**PROBLEM TO SOLVE:**
Restate the data exactly as given and keep the pictures out.

##### DATASET SECTION #####

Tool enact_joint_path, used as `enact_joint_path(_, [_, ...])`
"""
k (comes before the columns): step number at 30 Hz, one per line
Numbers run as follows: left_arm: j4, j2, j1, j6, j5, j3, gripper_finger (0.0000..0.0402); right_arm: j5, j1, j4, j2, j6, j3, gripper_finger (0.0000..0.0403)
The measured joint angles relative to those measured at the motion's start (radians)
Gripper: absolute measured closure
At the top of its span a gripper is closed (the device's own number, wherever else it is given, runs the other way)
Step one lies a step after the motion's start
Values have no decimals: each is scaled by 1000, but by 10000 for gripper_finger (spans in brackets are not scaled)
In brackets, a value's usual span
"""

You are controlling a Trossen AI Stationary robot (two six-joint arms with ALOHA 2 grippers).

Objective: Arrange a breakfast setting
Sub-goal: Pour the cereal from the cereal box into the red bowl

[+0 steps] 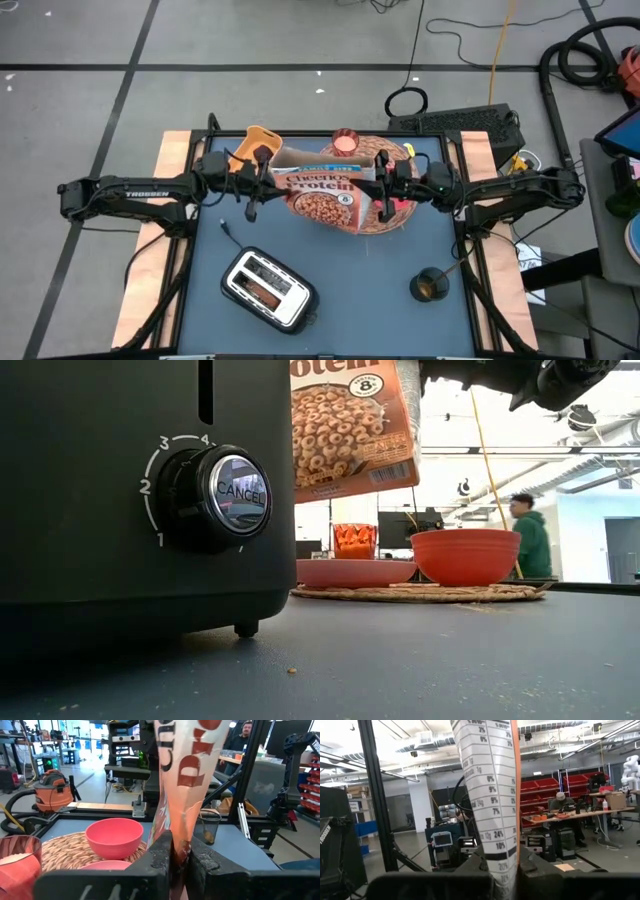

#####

**EXERCISE RESPONSE:**
Tool enact_joint_path, used as `enact_joint_path(_, [_, ...])`
"""
k (comes before the columns): step number at 30 Hz, one per line
Numbers run as follows: left_arm: j4, j2, j1, j6, j5, j3, gripper_finger (0.0000..0.0402); right_arm: j5, j1, j4, j2, j6, j3, gripper_finger (0.0000..0.0403)
The measured joint angles relative to those measured at the motion's start (radians)
Gripper: absolute measured closure
At the top of its span a gripper is closed (the device's own number, wherever else it is given, runs the other way)
Step one lies a step after the motion's start
Values have no decimals: each is scaled by 1000, but by 10000 for gripper_finger (spans in brackets are not scaled)
In brackets, a value's usual span
"""

You are controlling a Trossen AI Stationary robot (two six-joint arms with ALOHA 2 grippers).

Objective: Arrange a breakfast setting
Sub-goal: Pour the cereal from the cereal box into the red bowl

[+0 steps] 

With that, the exercise is done.